Czech FlagFor example: I am probably not Russian. My grandpa, my great-uncle’s younger brother, was never really interested in the family history. So when I was a girl scout way back when, and I had a family heritage project, where we had to find out what countries our family came from…my grandpa told me Russian. Which is not actually true.

My great-grandfather’s family are Czech, or rather, Czech-Americans at this point. But they lived in the Sudetenland region of old Czechoslovakia. My great-grandma though, was from a Czech family. She was born in Bukovina, Romania, and her family moved to the States when she was a little toddler. I’m sure that my grandpa, who never was much interested in history, probably mistook Romania, where my great-grandma was born, and thought that it was meant to be Russia. So I’m not, as far as I know, actually Russian. But it does mean that I’m very Czech. And my great-uncle and aunt have been to the Czech Republic to see where our family came from. So on at least my dad’s side of my family, I’m actually (because my great-grandparents were not born in the USA) only a 3rd generation American. Which was a pretty flooring realization for me. I know on my mom’s side the family has been in the USA longer, but on my dad’s side, not nearly as long here in the USA. So that’s another little thing my uncle was able to tell me that I had been previously unaware of.

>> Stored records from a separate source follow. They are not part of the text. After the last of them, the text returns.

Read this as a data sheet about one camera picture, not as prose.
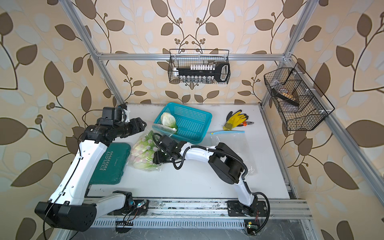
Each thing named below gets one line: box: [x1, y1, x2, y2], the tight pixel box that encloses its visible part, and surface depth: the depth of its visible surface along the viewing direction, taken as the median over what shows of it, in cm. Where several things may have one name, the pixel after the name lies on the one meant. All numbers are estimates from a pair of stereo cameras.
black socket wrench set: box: [176, 62, 230, 83], surface depth 86 cm
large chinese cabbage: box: [131, 130, 160, 170], surface depth 86 cm
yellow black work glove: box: [223, 109, 249, 131], surface depth 110 cm
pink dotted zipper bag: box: [126, 124, 178, 172], surface depth 86 cm
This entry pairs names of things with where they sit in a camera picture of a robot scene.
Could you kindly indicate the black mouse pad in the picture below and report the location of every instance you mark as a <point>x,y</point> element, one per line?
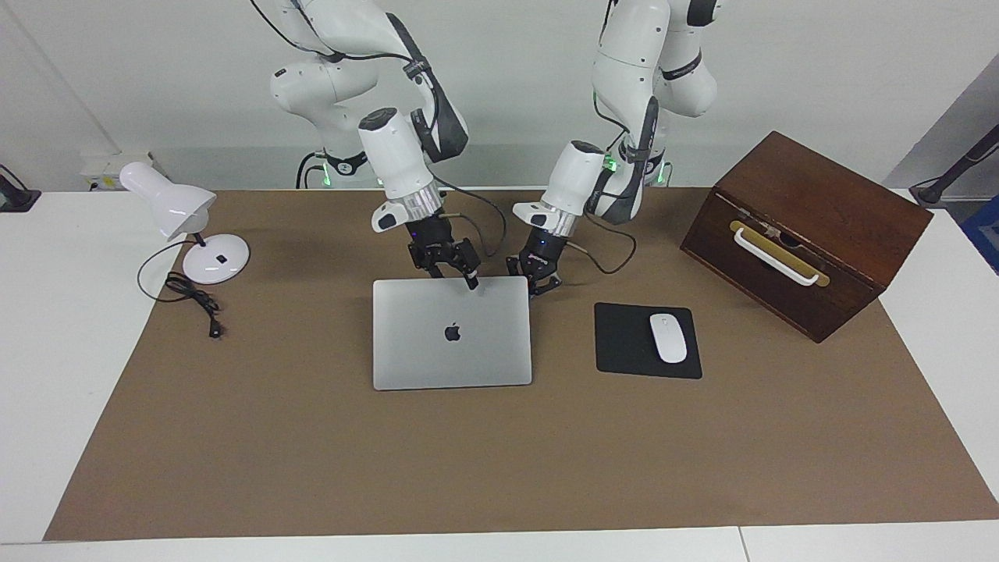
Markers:
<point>624,343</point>

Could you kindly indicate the blue crate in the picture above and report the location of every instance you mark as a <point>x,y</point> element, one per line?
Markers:
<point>985,234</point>

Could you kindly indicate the black clamp mount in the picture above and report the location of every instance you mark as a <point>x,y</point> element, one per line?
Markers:
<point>15,201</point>

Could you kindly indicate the silver Apple laptop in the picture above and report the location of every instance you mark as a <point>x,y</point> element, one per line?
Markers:
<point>453,359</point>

I learned what my great-grandma’s maiden name was, and where her family was from. It’s really fascinating how much I can learn from my older family members. There’s so much that I had either heard incorrect versions of, or just did not know at all. And, my great-aunt is still translating a lot of the old documents. So she said she’ll give me a call when she gets to the German documents. Because having been from the Sudetenland region, a lot of records are in German, which I speak fluently at this point. So she asked if I would be willing to help out. I’m of course thrilled and told her to give me a call whenever. I’m excited to learn more about my family history from my aunt and uncle.

Of course, being Czech instead of Russian (or rather, more Czech than I originally thought) is only part of it.

On my mom’s side of my family, I’m Polish. Actually…my mom is quarter Polish, and as far as I know, my great-grandma who was Polish was actually born in Poland. But that might just be half-forgotten family legend. Don’t know for sure. Someday I’ll figure out the truth. But I know for sure I’m definitely Polish, at least in small part.

So it kind of is not a surprise at all that I’ve been drawn to Slavic beliefs. My family runs the gamut there. Polish and Czech…at the very least, and a part of the German part of my family actually lived in the very eastern part of old German lands. So they were influenced quite a bit by Polish and Czech culture. And then we figure, I’ve always been fascinated by eastern European history and culture. Or rather, central and eastern European. Because Czech/Bohemian history is usually counted among central Europe.

So that was what had me thinking the last few weeks, and what triggered my finally changing my blog name. After all, I’m learning so much about my family history, and who I am, where my family really comes from–my blog should reflect that journey. I’m hoping that once I spend more time with my aunt and uncle, I can shed even more light on where my family comes from.